Psychology behind Portfolio

I came across friends and acquaintances who asked me that, “Rana, you talked a lot about being frugal and investing. All these are talking about things in future. Future goals, future plans and the capital accumulated at the end of one or two decades. The time of youth won’t come back. What about enjoying your golden years?”.

Suppose I start investing now and stay frugal. Then when I am 50, I accumulated enough corpus to live financially free. But I have less energy to travel more, drink more, play adventurous sports and so on. What’s the point of having so much capital now?

This question trembles my mind like anything else.

Let’s simplify the scenario.

Should I invest more, or Should I enjoy more in my 20s & 30s?

Let’s play an example.

In this excel sheet, you can see 3 persons with different starting age 20, 30 & 40 respectively.

Retirement age is same i.e. 60.

Rate of return is same i.e. 10%.

Sam started early. As his salary was less, he could put only 10k per month.

John became serious at age 30, he determined to double the amount of Sam , i.e. 20k per month.

At age 40 , Tom began to plan his retirement and started with 30k , triple the amount of Sam.

Now when all of them reaches at age 60 , whom do you think have the highest corpus ?

Is it Tom, who is putting triple the amount? Let’s see below.

It’s Sam who topped the list.

How? Let’s see the excel sheet one more time.

Look at the last row. The number of years is on the side of Sam i.e. 40 years.

The power of compounding takes place over 40 years, which yields to the highest corpus even the contribution of Sam is a lot lesser than others.

Why did we go through this exercise?

It’s just to make you understand the power of starting early even with a smaller amount.

In the social media and blogging channels made the financial independence a super hype. DIY style investing meaning Do-it-style investing becomes popular now.

As the bull market continues after pandemic market fall, people believe in putting more and more into the equity asset class.

So for more than a while, we have thrown asset allocation and portfolio make over outside the window.

Because returns overcome the rationality.

There are now a lot of people with 100% equity and zero emergency fund. Although, those folks have a logic that they are young in their 20s or 30s and can afford to do so.

In future this will backfire, when the market corrects, and you’ll need more than a few bucks for some emergency. But your portfolio is in red and you have no other choice but to redeem some part of your portfolio to save yourself.

Let’s see this portfolio of 1 Lakh to understand this better.

Now you need to recover 5k to reach 1 Lakh. But currently you need 45k , so you have withdrawn 45k , so current value is 50k. But you have to recover 5k , which is 10% of your current value.

You have to recover 5k from 50k.
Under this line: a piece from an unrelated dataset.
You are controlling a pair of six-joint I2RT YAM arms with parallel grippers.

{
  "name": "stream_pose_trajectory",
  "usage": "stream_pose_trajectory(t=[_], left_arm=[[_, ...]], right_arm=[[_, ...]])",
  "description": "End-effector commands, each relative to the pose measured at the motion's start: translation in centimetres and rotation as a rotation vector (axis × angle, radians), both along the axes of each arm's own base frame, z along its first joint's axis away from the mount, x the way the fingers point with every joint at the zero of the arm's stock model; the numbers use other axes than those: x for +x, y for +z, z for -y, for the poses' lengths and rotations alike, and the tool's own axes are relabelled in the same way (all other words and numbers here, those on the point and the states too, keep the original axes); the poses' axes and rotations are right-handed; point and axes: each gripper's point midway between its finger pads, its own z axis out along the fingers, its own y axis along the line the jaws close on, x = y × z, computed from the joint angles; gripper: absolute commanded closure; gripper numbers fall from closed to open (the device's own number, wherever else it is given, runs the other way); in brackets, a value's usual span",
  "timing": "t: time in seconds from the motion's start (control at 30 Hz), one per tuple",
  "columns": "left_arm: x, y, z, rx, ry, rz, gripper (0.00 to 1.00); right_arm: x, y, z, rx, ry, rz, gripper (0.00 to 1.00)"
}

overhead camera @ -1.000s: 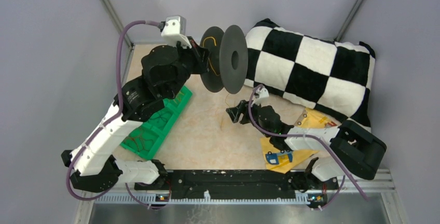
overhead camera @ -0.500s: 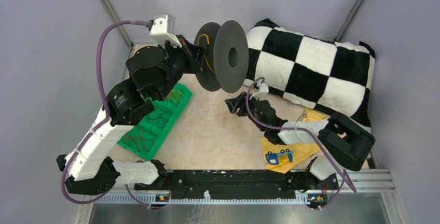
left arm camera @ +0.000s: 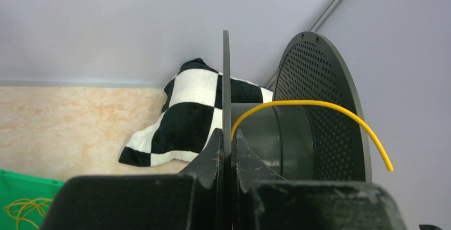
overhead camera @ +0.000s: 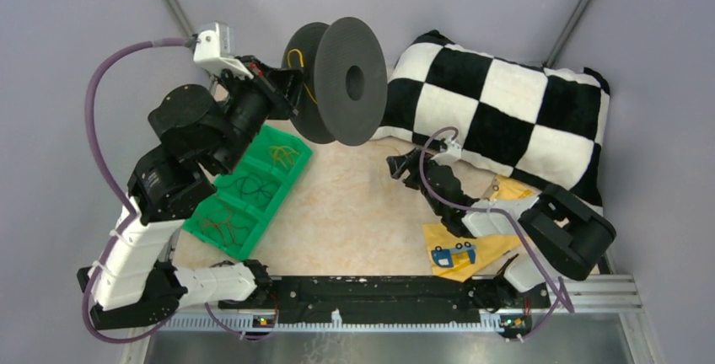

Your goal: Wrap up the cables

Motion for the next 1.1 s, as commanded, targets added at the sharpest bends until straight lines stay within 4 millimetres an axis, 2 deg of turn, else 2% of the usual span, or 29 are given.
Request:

That’s what changed in the second row , where your loss is amounted to 10% of your portfolio.

Lessons & thoughts from above scripts:

  1. Start early.

2. When you’re starting early, even the small amount like 10k also will have huge impact.

3. 100% equity will have a roller coaster ride. 60:40 of “Equity: Debt” or “Equity: Fixed income” ideal.
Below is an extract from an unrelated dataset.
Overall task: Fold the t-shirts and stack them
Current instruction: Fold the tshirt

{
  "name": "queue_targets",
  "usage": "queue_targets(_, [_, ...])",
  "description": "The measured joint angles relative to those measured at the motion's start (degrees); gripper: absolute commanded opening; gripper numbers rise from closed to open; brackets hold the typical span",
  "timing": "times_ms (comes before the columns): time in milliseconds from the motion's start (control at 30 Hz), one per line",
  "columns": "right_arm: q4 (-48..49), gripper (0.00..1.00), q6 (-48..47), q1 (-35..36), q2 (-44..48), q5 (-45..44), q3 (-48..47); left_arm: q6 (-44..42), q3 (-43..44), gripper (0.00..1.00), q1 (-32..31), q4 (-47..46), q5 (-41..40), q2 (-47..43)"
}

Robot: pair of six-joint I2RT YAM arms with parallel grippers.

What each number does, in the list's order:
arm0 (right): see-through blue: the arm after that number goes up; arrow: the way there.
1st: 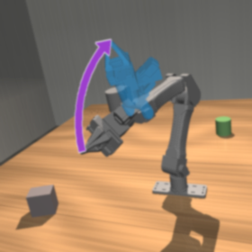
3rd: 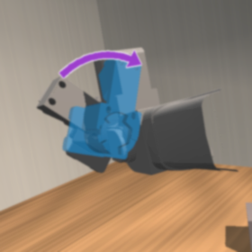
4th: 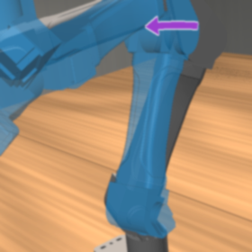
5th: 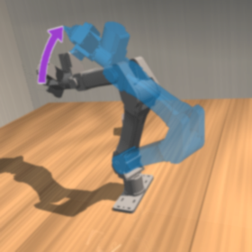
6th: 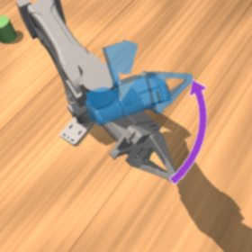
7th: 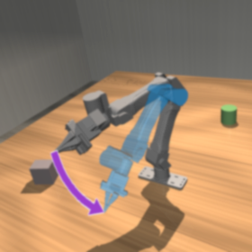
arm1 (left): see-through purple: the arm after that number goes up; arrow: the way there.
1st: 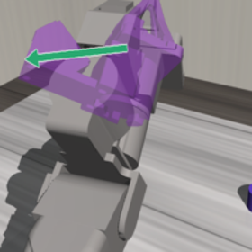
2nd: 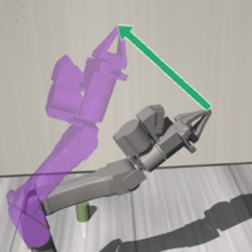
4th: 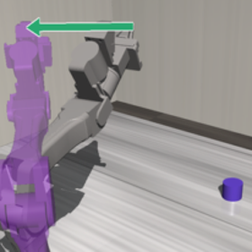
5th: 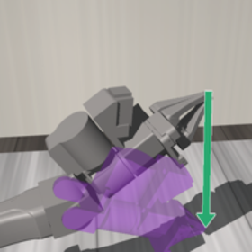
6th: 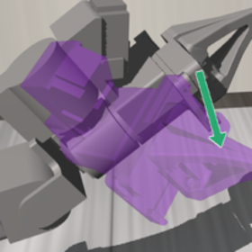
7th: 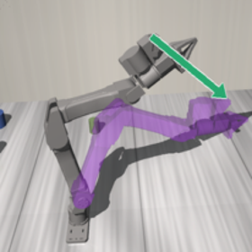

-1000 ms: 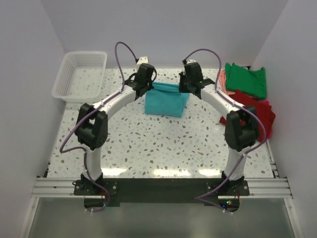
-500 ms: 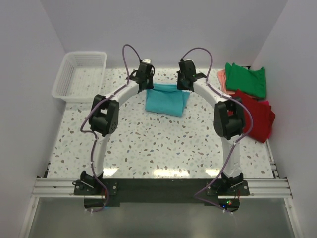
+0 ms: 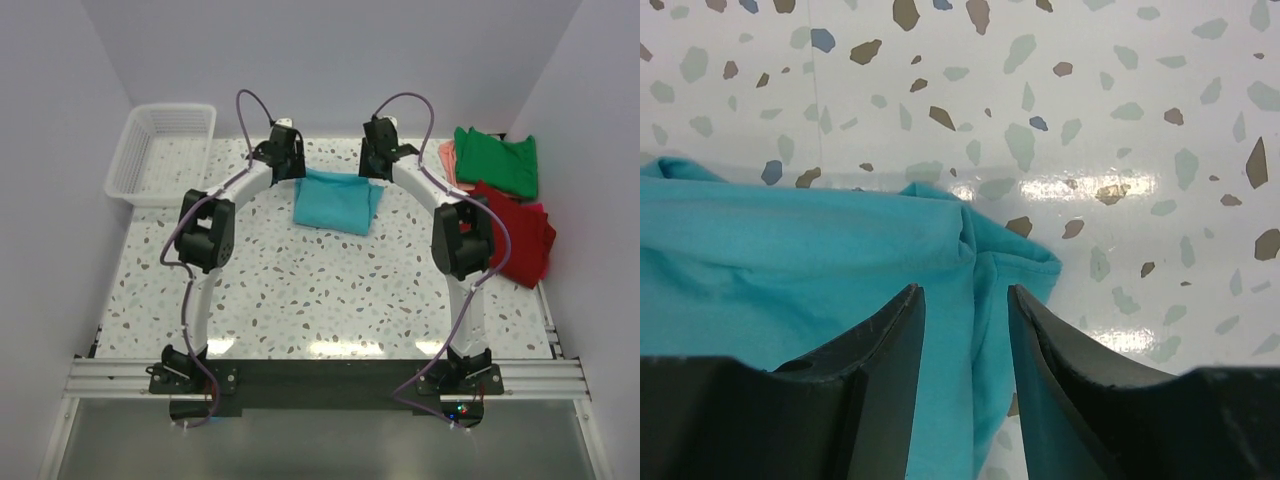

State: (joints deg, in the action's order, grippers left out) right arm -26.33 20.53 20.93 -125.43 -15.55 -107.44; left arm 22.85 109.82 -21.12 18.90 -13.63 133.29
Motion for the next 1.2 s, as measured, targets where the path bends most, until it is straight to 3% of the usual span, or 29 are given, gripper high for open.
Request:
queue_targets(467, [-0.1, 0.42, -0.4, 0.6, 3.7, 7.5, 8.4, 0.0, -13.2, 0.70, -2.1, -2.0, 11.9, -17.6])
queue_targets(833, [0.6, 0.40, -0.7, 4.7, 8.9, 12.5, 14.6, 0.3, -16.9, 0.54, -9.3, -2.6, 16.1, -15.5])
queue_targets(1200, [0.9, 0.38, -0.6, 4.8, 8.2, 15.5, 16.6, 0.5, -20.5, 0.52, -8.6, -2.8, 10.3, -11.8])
4. Emergency fund is important. 6 months of your current monthly income or 12 months of household expenses should be kept aside.

5. Invest on yourself , on your skill in your prime. If you’re doing job, focus on your domain. If you’re in software industry; be better at software development or IT consulting.

6. Enjoy your golden years (your youth) , but be disciplined towards putting your at least 15–30% of your monthly income towards investment.

7. Just because, you read multiple investment books, blogs and watched multiple youtube videos on personal finance , you won’t become a Investment Guru.